WHAT IS EXPECTED:
The pictures stay out; all of the data is to be printed exactly.
----------------
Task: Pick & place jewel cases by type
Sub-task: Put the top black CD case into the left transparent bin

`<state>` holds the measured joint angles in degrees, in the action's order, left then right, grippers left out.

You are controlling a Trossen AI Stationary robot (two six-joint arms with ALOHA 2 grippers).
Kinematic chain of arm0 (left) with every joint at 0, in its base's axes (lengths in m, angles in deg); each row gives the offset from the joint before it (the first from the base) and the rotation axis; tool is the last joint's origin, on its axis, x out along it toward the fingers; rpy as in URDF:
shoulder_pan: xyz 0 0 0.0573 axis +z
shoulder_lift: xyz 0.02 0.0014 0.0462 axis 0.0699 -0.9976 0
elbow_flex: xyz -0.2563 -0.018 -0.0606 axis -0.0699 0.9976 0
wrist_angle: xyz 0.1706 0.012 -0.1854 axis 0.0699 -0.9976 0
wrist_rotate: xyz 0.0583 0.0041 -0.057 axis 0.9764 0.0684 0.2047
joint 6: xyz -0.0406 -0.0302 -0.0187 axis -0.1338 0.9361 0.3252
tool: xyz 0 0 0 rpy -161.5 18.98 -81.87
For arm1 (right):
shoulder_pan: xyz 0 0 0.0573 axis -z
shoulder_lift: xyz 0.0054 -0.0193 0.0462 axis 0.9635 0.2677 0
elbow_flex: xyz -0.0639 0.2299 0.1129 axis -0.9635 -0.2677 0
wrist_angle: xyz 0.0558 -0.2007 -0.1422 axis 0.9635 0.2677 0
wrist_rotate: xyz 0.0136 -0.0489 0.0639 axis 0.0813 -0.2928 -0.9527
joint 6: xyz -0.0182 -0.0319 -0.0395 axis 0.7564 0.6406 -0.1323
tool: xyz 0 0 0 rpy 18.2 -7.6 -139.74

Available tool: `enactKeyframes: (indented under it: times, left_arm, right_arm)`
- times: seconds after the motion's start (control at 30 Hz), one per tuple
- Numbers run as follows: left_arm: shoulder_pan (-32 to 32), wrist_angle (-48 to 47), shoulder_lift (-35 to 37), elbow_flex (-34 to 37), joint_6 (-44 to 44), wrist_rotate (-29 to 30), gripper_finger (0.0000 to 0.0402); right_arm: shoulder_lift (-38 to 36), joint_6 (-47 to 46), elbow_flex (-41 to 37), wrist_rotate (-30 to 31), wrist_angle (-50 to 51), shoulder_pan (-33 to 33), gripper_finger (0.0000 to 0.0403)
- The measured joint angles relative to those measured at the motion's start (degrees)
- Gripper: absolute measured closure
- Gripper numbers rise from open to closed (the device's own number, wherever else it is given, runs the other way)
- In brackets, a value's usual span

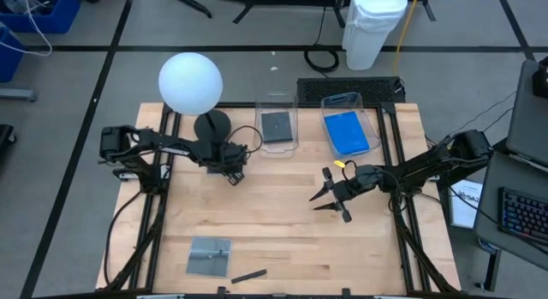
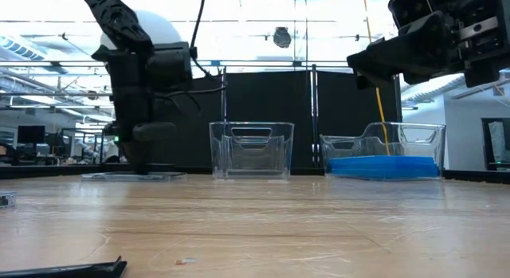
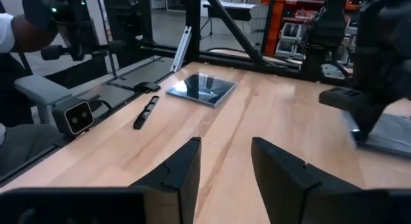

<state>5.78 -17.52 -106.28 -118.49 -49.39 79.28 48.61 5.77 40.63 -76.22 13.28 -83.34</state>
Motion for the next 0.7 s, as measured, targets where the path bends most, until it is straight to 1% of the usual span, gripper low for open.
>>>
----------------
ANSWER TO THE PROBLEM:
Task: Pick & place jewel cases by type
Sub-task: Put the top black CD case into the left transparent bin

`<state>` holds the measured joint angles in degrees, in the action's order, left then right, grippers left out.

You are controlling a Trossen AI Stationary robot (two six-joint arms with ALOHA 2 grippers).
Kinematic chain of arm0 (left) with every joint at 0, in its base's axes (lengths in m, angles in deg); each row gives the offset from the joint before it (the first from the base) and the rotation axis; tool is the last joint's origin, on its axis, x out along it toward the fingers; rpy as in URDF:
shoulder_pan: xyz 0 0 0.0573 axis +z
shoulder_lift: xyz 0.02 0.0014 0.0462 axis 0.0699 -0.9976 0
elbow_flex: xyz -0.2563 -0.018 -0.0606 axis -0.0699 0.9976 0
wrist_angle: xyz 0.1706 0.012 -0.1854 axis 0.0699 -0.9976 0
wrist_rotate: xyz 0.0583 0.0041 -0.057 axis 0.9764 0.0684 0.2047
joint 6: xyz -0.0406 -0.0302 -0.0187 axis -0.1338 0.9361 0.3252
tool: xyz 0 0 0 rpy -161.5 18.98 -81.87
For arm1 (right):
shoulder_pan: xyz 0 0 0.0573 axis -z
shoulder_lift: xyz 0.0054 -0.0193 0.0462 axis 0.9635 0.2677 0
elbow_flex: xyz -0.0639 0.2299 0.1129 axis -0.9635 -0.2677 0
wrist_angle: xyz 0.0558 -0.2007 -0.1422 axis 0.9635 0.2677 0
wrist_rotate: xyz 0.0136 -0.0489 0.0639 axis 0.0813 -0.2928 -0.9527
joint 6: xyz -0.0182 -0.0319 -0.0395 axis 0.7564 0.6406 -0.1323
tool: xyz 0 0 0 rpy 18.2 -7.6 -139.74

Available tool: `enactKeyframes: (indented under it: times, left_arm, right_arm)`
- times: seconds after the motion's start (control at 30 Hz), one per tuple
- Numbers run as follows: left_arm: shoulder_pan (-32 to 32), wrist_angle (-48 to 47), shoulder_lift (-35 to 37), elbow_flex (-34 to 37), joint_6 (-44 to 44), wrist_rotate (-29 to 30), gripper_finger (0.0000 to 0.0402); right_arm: shoulder_lift (-38 to 36), joint_6 (-47 to 46), elbow_flex (-41 to 37), wrist_rotate (-30 to 31), wrist_angle (-50 to 51), shoulder_pan (-33 to 33), gripper_finger (0.0000 to 0.0403)
- The measured joint angles relative to those measured at the motion's start (degrees)
- Gripper: absolute measured closure
- Gripper numbers rise from open to closed (the device's own number, wherever else it is given, runs the other way)
- In brackets, a value's usual span


<state>5.78 -17.52 -106.28 -118.49 -49.39 79.28 48.61 5.77 40.63 -76.22 13.28 -83.34</state>
Motion for the next 0.7 s, as measured, targets where the path bends most, until it is straight to 1% of the usual span, gripper low for open.
>>>

No more output is required for this exercise.